- _Problem details_: Beginning at the first line of the data, print each line exactly, stopping after the line that contains "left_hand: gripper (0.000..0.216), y".

- _Source data_:
::::

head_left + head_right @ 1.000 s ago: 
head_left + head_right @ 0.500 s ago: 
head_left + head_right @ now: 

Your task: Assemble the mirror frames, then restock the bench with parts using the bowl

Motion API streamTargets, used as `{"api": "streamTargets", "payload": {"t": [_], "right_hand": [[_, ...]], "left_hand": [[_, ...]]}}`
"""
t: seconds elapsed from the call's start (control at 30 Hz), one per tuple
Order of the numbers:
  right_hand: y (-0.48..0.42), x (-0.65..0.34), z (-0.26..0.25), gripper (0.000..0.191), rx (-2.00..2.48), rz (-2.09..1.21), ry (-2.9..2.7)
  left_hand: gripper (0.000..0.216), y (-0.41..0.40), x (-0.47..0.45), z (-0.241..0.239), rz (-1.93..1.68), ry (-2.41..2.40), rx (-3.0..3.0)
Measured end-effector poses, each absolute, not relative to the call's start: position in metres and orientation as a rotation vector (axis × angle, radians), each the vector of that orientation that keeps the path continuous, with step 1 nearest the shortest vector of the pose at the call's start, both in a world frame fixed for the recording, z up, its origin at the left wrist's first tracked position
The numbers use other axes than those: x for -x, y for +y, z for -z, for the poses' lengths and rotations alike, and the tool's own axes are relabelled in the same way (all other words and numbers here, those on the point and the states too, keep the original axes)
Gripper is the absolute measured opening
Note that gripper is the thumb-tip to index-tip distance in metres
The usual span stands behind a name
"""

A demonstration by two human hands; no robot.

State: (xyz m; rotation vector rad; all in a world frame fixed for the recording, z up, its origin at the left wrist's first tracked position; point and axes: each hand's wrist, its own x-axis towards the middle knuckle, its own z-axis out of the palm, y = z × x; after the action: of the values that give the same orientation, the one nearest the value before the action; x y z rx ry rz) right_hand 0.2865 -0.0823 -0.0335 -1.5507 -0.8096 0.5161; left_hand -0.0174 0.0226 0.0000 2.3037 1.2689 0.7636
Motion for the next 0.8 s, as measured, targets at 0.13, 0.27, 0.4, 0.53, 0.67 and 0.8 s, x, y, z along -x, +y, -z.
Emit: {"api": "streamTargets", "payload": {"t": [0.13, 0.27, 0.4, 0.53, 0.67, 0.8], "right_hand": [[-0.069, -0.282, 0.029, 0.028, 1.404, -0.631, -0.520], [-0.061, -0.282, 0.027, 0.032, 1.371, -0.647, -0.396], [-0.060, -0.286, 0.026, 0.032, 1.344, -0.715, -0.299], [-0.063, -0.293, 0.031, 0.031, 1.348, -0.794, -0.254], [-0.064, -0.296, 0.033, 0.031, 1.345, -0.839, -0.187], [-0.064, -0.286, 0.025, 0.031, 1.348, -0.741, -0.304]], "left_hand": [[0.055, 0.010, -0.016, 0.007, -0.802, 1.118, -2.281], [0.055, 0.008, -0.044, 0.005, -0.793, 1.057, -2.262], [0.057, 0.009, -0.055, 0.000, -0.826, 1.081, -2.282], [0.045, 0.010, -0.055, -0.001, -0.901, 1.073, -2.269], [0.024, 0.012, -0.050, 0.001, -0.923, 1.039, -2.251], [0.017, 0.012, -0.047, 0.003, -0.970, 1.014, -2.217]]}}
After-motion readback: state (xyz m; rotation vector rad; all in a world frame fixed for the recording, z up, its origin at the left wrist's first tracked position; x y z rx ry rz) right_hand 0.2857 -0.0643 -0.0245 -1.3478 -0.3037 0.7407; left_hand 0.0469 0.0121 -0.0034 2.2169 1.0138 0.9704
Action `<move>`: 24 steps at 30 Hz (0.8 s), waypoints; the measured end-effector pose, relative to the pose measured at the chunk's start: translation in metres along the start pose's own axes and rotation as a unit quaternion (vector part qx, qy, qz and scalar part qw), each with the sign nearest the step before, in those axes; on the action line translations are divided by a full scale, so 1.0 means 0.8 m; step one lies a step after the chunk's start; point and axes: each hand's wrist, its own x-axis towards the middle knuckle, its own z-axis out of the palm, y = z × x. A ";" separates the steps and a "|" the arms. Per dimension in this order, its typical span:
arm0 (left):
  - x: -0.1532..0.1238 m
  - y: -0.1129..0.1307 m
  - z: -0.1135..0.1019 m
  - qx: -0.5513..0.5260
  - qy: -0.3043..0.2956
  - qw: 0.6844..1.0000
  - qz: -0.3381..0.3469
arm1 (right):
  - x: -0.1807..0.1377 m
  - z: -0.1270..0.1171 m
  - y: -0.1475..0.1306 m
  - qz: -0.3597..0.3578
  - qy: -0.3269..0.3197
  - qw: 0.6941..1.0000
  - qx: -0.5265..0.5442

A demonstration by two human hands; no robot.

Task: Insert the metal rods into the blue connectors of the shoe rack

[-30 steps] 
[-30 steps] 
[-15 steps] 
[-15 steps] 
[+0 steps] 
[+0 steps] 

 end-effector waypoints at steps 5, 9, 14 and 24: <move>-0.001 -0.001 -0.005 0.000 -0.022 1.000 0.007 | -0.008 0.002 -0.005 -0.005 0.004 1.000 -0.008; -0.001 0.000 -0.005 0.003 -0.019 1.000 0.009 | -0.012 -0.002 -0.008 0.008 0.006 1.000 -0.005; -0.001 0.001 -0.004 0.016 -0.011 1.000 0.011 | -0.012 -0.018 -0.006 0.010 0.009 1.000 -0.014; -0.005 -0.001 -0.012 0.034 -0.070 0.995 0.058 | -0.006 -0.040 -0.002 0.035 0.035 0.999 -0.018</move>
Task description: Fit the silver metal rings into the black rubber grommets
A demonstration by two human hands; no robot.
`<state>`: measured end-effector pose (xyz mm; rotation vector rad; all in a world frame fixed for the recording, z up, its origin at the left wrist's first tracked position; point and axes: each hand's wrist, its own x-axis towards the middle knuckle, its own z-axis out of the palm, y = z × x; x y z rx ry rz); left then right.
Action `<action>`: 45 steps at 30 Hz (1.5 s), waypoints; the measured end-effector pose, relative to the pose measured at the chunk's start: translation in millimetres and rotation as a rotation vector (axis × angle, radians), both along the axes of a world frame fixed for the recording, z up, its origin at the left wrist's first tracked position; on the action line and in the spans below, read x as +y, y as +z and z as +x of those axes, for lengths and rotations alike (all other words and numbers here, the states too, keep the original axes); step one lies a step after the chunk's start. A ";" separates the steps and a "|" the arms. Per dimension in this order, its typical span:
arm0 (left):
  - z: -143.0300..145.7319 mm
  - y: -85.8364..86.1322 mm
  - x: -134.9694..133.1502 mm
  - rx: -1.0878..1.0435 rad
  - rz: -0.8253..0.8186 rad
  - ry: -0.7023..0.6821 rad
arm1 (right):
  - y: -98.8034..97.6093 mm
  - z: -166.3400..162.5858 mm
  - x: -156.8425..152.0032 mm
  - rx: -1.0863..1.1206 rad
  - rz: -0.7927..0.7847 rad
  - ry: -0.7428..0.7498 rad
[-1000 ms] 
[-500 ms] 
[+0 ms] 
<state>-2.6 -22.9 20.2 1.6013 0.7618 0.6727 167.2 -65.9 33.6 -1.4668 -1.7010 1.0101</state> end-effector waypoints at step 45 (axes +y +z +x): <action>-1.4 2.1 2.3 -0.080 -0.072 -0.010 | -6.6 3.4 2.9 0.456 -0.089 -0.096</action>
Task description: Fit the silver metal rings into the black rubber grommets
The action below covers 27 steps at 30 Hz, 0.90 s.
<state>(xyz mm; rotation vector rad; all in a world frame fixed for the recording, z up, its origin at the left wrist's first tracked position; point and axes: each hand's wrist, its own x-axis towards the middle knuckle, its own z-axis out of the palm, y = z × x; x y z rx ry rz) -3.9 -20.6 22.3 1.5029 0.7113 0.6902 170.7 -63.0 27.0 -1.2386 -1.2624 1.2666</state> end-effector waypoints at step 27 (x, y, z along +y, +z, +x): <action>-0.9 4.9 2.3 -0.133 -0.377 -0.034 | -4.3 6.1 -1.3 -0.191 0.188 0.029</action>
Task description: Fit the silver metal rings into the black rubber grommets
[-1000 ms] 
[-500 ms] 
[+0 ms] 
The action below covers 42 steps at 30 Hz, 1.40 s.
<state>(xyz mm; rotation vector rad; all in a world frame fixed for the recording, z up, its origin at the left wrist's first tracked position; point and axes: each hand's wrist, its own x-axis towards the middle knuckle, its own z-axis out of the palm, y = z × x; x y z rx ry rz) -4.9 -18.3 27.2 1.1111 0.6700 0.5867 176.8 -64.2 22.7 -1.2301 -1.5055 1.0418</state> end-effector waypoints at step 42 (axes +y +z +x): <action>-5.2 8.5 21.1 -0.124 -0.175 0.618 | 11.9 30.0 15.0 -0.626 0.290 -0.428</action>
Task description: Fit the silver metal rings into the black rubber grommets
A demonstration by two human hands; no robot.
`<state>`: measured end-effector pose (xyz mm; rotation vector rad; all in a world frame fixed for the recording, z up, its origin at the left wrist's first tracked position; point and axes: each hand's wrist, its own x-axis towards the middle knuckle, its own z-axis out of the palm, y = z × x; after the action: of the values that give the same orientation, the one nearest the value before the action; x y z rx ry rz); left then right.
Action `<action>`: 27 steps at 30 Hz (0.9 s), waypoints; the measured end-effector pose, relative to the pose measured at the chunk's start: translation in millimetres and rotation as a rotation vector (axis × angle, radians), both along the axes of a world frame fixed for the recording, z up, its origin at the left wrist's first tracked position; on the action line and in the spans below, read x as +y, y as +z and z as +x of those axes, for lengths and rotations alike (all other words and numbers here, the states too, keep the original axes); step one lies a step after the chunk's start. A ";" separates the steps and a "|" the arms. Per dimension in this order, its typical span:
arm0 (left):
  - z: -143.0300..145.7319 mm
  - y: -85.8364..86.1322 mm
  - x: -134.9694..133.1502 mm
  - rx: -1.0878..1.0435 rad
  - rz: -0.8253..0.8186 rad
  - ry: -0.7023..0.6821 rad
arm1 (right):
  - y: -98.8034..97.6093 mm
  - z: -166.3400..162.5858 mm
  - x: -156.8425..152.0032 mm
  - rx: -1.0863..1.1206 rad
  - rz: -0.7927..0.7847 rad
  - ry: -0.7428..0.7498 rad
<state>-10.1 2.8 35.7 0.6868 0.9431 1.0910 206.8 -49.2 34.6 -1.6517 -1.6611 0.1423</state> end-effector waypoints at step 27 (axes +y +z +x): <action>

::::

- _Task answer_:
head_left + head_right @ 1.000 s ago: 
head_left + head_right @ 0.500 s ago: 
head_left + head_right @ now: 

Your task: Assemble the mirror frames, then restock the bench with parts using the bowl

Motion API streamTargets, used as `{"api": "streamTargets", "payload": {"t": [_], "right_hand": [[_, ...]], "left_hand": [[_, ...]]}}`
"""
t: seconds elapsed from the call's start (control at 30 Hz), one per tuple
Order of the numbers:
  right_hand: y (-0.48..0.42), x (-0.65..0.34), z (-0.26..0.25), gripper (0.000..0.191), rx (-2.00..2.48), rz (-2.09..1.21), ry (-2.9..2.7)
  left_hand: gripper (0.000..0.216), y (-0.41..0.40), x (-0.47..0.45), z (-0.241..0.239), rz (-1.93..1.68), ry (-2.41..2.40), rx (-3.0..3.0)

No additional output is expected for this exercise.